How easy it is to work for other people when you are doing it out of neighborly good-feeling! How ingenuity is awakened that you thought you never possessed! Beds were put together that in the annual spring-cleaning would have defied us. Stovepipes were fitted that under ordinary circumstances would have made a tinsmith be­come a gibbering maniac. Stoves were lifted and pushed into place that would have made Hercules' labors seem like basket-ball.

By nine o'clock the beds were up, the carpets in place, but not tacked, the range drawing like a furnace, the yet unbroken crockery arranged on the shelves, pictures hung, and, what was best of all, we had become in those few short hours better acquainted with each and every member of the family than we would have been had they lived there for years; and their opinion of our town, which had been steadily going down from the moment they left their old home, had mounted to a really undeserved height.

Indeed, when at a late hour we dragged our tired legs upstairs to bed, we felt that we had really done something worth while, and realized how thoroughly we would have appreciated a little attention of the sort when we entered an alien neighborhood.

The next morning the entire family of chil­dren were over in time to see me milk the cow and rub down the horses, and as they had never seen anything of the kind before, I was com­pelled to answer about a thousand questions before they fully understood matters.

Up to this time the neighborhood had been emphatically not a neighborhood of children, but rather a neighborhood of dignified elders, and the addition of a half dozen of irrepressibles did much to enliven things. To be sure their ad­vent was regarded by the neighborhood with mixed feelings, in which distrust was a predom­inating ingredient; but the neighborhood had successfully weathered our invasion, and as some of the most conservative said, "We have seen worse things, and have lived."

All this time the young doctor had been paint­ing and papering his little cottage, impaling him­self on tacks and wire nails, abrading his shins against sharp corners, raking, mowing and sod­ding his lawn, and getting himself into very seri­ous complications indeed with paint and glue and oil and wax and adhesive paste, and lawn mowers that wouldn't mow and hammers the heads of which flew off and broke the chandeliers, and rakes which he stepped on and which flew up and hit him grievous blows on the brows, and faucets which he forgot to shut off and which leaked all over the front-room ceiling, which fell down on his head, and shut-offs that squirted ice-cold water up his sleeve and down his neck, and flat baskets of crockery and china over which he fell with terrific crashes and unexpur­gated oratory, and which he subsequently tried ineffectually to piece together with cementine and fish glue, and finally buried in the back yard.

I admired and pitied the doctor and loaned him everything I could think of in the way of tools and supplies and cheerful comment and disinterested advice, and physical assistance in the way of personal services of myself, my wife and children, my horses and my cow and the stranger within my gate.

I also introduced him to every one I could, and spoke of him as an eminent practitioner, and did every thing I could to advance his interests, with­out of course sacrificing my own.

But the doctor, while working like a cart-horse in the dusty present, was living in the future.
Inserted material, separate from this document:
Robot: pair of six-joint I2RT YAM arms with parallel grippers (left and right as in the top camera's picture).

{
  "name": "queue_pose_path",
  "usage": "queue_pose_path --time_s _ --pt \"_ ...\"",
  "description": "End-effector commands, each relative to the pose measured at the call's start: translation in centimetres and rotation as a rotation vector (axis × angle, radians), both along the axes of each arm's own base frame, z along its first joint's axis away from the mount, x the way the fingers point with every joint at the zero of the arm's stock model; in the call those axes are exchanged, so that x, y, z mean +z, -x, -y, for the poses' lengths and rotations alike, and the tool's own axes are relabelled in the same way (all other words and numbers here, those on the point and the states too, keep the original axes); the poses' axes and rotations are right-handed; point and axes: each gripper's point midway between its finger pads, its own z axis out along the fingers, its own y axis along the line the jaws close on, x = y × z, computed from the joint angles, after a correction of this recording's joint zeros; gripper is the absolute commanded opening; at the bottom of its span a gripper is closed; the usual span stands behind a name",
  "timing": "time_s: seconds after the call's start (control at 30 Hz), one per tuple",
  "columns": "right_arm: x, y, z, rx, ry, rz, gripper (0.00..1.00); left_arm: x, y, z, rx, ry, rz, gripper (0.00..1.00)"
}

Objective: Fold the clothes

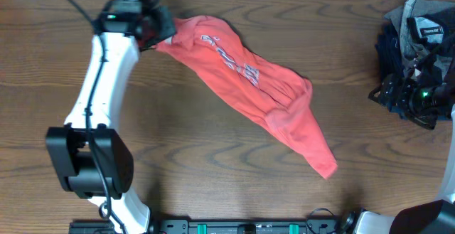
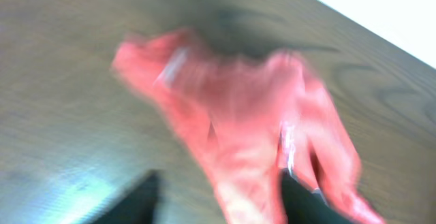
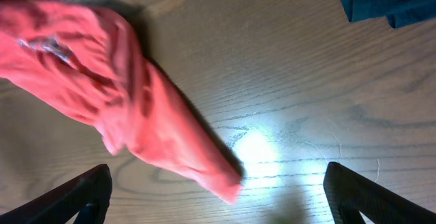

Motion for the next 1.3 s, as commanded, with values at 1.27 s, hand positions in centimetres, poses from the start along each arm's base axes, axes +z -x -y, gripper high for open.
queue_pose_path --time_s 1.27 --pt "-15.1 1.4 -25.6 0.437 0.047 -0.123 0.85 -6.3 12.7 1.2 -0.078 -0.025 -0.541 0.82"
What if his hands were blistered and grimy, his hat dusty and dented, his trousers, once immacu­lately creased, worn to transparency at the knees, his lungs clogged with dust, his throat hoarse with powdered plaster, cellar-damp and the raucous hissing out of anathemas on various things, he was happy, because he was working for some one.

His preparations advanced toward the goal of completion, and the doctor announced a vaca­tion for a week, after which he would bring the attractive young lady to visit her new home be­fore the wedding-day arrived. Upon this we promptly asked him to bring her to our house, but found that our neighbor Daniel had stolen a march on us. We contented ourselves with finding out from the doctor the exact day of her visit, and began to lay plans to make her introduction to her new neighbors memorable.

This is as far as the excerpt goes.